The above phenomenologies assume isotropic turbulence that is not the case in the presence of a mean magnetic field. The mean magnetic field typically suppresses the energy cascade along the direction of the mean magnetic field.

== Anisotropic models ==

A mean magnetic field makes turbulence anisotropic. In the limit $\delta z^{\pm} \ll B_0$, an analytical theory can be developed which asymptotically leads to a kinetic equation that describes the evolution of the energy spectrum over long timescales. This work was done by Galtier et al. who found the Kolmogorov-Zakharov spectrum

$$E(k) \sim (\Pi B_0)^{1/2} k_\parallel^{1/2} k_\perp^{-2}$$

where $k_\parallel$ and $k_{\perp}$ are components of the wavenumber parallel and perpendicular to the mean magnetic field. The above limit is called weak wave turbulence and the spectrum is an exact solution of MHD turbulence.

Under the strong turbulence limit, $\delta z^\pm \sim B_0$, Goldereich and Sridhar argue that $k_\perp z_{k_\perp} \sim k_\parallel B_0$ ("critical balanced state") which implies that

$$\begin{align}
E(k) & \propto k_\perp^{-5/3}; \\[5pt]
k_\parallel & \propto k_\perp^{2/3}
\end{align}$$

The above anisotropic phenomenology has been extended for large cross helicity MHD.

== Solar wind observations ==

Solar wind plasma is in a turbulent state.
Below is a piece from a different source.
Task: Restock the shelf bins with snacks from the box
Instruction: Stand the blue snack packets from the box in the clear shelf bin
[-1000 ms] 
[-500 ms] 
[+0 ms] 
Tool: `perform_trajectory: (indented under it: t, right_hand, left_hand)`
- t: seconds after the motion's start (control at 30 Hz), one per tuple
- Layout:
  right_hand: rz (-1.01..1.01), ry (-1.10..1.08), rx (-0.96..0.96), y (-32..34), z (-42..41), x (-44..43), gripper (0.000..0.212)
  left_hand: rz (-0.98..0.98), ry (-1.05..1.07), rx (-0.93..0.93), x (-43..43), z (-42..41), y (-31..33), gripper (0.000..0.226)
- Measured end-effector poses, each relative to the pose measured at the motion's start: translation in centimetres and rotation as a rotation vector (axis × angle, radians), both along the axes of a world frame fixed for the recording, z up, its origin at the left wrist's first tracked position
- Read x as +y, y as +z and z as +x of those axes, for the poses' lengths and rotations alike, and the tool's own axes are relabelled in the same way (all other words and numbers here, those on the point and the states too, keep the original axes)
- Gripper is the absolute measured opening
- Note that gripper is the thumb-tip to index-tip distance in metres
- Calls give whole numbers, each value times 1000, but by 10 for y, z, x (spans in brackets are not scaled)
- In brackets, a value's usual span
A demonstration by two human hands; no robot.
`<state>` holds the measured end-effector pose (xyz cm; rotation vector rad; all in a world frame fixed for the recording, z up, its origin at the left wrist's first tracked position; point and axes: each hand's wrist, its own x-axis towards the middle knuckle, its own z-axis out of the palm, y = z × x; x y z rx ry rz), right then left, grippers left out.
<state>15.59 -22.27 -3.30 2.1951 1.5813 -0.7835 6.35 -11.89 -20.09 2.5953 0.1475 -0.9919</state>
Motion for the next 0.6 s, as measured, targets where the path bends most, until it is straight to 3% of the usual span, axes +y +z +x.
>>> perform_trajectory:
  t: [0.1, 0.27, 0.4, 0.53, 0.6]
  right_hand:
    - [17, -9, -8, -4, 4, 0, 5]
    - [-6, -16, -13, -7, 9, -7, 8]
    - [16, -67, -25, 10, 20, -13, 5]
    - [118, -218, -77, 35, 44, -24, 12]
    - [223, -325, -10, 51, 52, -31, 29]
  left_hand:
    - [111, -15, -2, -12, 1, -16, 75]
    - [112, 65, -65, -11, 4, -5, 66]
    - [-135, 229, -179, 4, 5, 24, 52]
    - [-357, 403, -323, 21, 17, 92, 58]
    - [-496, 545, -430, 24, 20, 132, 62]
Researchers have calculated the energy spectra of the solar wind plasma from the data collected from the spacecraft. The kinetic and magnetic energy spectra, as well as $E^{\pm}$ are closer to $k^{-5/3}$ compared to $k^{-3/2}$, thus favoring Kolmogorov-like phenomenology for MHD turbulence. The interplanetary and interstellar electron density fluctuations also provide
a window for investigating MHD turbulence.
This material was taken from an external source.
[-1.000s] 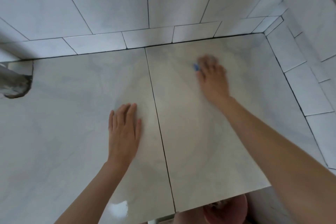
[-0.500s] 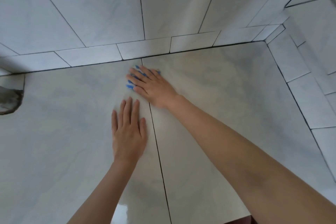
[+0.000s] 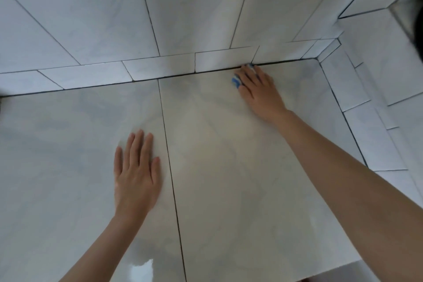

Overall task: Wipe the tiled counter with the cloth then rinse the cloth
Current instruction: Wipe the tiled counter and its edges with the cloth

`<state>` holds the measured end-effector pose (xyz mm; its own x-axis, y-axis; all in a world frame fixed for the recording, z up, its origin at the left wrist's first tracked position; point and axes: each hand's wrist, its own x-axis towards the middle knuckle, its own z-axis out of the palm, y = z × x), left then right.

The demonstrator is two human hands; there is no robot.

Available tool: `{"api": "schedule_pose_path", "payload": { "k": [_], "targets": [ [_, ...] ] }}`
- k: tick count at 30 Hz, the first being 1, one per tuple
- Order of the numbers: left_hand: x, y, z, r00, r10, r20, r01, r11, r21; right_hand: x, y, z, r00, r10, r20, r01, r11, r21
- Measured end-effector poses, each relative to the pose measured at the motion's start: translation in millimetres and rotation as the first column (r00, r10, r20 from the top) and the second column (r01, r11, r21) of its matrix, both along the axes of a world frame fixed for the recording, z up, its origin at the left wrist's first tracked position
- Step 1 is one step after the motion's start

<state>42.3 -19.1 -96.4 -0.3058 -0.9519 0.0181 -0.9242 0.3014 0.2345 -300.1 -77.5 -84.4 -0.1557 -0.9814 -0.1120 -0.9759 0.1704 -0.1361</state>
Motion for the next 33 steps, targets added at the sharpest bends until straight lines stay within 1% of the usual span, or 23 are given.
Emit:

== Numerical simulations ==

The theoretical models discussed above are tested using the high resolution direct numerical simulation (DNS). Number of recent simulations report the spectral indices to be closer to 5/3. There are others that report the spectral indices near 3/2. The regime of power law is typically less than a decade. Since 5/3 and 3/2 are quite close numerically, it is quite difficult to ascertain the validity of MHD turbulence models from the energy spectra.

Energy fluxes $\Pi^{\pm}$ can be more reliable quantities to validate MHD turbulence models. When $E^+(k) \gg E^-(k)$ (high cross helicity fluid or imbalanced MHD) the energy flux predictions of Kraichnan and Iroshnikov model is very different from that of Kolmogorov-like model. It has been shown using DNS that the fluxes $\Pi^{\pm}$ computed from the numerical simulations are in better agreement with Kolmogorov-like model compared to Kraichnan and Iroshnikov model.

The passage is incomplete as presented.